Could you print exactly the lines of the listing below, starting at the line that has "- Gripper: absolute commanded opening" and ending at the line that has "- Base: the", and only those lines?

::: LISTED ENTRIES :::

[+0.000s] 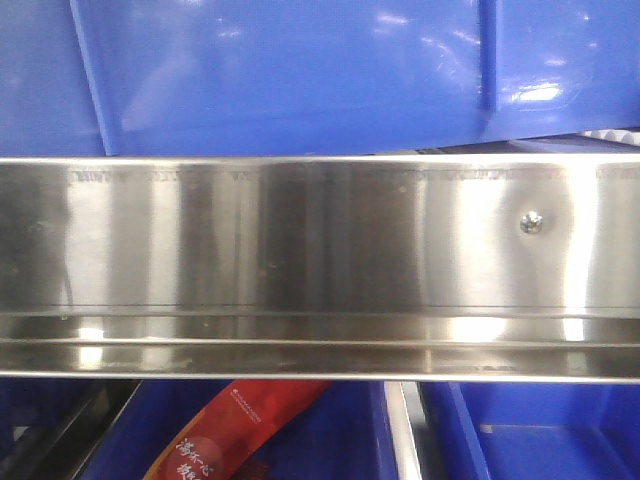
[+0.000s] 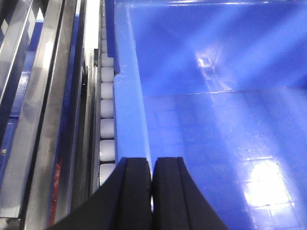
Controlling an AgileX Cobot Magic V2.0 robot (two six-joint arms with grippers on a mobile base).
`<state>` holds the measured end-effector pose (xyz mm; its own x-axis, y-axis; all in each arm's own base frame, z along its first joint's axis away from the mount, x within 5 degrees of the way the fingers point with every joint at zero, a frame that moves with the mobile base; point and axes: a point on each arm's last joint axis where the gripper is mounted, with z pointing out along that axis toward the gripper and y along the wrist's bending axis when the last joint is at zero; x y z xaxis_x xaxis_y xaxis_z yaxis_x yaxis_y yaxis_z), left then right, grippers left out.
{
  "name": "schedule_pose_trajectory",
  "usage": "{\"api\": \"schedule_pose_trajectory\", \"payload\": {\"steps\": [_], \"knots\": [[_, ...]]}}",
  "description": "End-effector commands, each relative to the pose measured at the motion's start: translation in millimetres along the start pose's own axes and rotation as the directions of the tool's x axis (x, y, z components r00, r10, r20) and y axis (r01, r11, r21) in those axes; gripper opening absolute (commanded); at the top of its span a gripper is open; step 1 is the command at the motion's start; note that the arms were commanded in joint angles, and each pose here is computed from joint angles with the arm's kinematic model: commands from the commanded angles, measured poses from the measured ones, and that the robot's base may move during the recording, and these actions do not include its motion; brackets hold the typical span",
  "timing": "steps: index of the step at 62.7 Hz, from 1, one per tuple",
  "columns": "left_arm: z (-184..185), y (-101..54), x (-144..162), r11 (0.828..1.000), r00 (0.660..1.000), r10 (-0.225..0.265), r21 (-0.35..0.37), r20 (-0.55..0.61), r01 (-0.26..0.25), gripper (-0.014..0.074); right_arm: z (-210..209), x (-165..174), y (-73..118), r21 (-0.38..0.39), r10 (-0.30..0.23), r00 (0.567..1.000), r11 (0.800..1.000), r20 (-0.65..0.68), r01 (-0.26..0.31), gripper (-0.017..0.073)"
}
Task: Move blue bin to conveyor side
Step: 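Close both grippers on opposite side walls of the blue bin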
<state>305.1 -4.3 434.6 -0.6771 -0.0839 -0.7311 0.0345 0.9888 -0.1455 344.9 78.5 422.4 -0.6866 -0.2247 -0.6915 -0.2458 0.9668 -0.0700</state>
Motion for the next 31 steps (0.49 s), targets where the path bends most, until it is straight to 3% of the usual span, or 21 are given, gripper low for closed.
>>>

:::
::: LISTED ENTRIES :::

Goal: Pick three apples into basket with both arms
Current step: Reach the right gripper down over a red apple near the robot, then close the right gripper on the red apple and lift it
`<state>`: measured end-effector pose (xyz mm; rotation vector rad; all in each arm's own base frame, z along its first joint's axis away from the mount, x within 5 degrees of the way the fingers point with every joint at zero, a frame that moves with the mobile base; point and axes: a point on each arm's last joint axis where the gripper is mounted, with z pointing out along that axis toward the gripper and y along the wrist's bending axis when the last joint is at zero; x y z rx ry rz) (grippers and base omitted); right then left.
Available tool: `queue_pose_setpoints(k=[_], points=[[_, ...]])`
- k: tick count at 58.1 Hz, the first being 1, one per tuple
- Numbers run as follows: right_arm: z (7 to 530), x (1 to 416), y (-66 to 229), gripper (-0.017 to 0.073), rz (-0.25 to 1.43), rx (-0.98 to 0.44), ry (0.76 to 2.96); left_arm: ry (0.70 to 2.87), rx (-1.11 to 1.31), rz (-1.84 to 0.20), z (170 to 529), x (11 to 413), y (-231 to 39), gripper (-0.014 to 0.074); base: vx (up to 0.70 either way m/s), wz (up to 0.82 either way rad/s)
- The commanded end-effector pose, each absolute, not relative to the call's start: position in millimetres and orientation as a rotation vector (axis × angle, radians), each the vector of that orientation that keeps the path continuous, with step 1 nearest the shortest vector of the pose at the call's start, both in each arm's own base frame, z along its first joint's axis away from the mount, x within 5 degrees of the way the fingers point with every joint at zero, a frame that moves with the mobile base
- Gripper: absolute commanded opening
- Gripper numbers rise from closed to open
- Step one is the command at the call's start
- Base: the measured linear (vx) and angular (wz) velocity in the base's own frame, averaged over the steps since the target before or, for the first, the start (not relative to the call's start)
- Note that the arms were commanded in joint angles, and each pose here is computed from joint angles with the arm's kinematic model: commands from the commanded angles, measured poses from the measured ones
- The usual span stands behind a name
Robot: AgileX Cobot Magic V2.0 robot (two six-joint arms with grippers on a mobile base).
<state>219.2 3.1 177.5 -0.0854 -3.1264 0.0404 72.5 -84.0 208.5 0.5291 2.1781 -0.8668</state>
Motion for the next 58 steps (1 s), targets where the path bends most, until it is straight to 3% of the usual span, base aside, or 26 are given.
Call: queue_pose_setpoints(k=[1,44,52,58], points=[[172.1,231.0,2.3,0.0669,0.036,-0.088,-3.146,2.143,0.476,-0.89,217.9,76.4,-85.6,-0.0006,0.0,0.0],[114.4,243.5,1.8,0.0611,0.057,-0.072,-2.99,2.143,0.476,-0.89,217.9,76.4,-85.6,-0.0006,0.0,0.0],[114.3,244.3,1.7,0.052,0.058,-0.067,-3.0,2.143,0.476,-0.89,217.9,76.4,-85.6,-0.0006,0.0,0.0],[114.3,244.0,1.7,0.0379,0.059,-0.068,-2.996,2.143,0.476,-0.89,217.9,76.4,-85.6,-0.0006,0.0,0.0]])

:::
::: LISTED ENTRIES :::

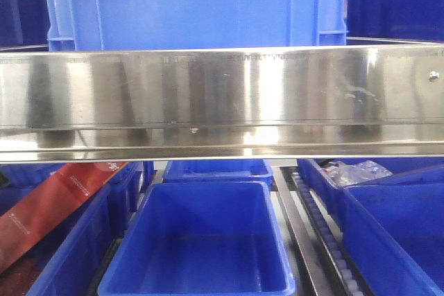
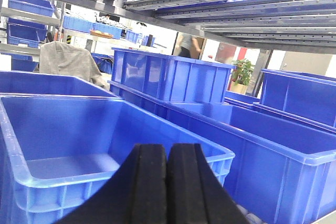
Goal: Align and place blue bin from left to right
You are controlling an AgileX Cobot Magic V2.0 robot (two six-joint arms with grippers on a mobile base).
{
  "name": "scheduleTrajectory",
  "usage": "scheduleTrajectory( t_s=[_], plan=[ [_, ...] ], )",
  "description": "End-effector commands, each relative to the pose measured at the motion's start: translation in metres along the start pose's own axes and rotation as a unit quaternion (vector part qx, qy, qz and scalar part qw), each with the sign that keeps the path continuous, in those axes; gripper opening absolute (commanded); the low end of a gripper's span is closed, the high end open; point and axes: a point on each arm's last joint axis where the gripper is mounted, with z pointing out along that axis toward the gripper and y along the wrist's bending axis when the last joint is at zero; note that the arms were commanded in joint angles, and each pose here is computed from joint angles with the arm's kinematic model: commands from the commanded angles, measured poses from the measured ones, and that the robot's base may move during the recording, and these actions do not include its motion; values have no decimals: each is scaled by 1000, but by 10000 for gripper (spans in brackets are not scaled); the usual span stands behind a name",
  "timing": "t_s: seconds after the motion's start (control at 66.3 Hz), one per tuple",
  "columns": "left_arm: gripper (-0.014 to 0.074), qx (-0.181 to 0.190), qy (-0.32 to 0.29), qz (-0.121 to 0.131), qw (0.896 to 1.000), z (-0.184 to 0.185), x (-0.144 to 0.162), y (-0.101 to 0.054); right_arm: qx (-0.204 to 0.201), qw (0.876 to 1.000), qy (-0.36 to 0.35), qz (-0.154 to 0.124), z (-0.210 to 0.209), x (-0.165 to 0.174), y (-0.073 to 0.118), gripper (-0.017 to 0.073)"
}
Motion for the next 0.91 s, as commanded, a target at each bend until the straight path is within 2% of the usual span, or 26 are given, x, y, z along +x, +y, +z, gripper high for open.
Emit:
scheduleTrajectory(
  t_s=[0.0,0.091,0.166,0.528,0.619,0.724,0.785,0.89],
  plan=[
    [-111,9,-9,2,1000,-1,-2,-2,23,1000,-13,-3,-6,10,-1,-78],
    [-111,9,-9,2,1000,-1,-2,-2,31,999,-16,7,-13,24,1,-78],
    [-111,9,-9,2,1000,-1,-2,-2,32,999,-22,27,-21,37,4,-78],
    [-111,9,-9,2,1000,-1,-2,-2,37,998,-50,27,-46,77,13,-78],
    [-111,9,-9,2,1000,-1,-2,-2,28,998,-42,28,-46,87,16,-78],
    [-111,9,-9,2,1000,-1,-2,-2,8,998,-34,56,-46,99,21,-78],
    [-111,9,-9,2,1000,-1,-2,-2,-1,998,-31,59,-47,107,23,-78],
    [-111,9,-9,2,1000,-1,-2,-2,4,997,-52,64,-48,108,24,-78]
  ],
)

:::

SOLUTION FOR THIS EXERCISE —
- Gripper: absolute commanded opening
- Gripper numbers rise from closed to open
- Step one is the command at the call's start
- Base: the measured linear (vx) and angular (wz) velocity in the base's own frame, averaged over the steps since the target before or, for the first, the start (not relative to the call's start)

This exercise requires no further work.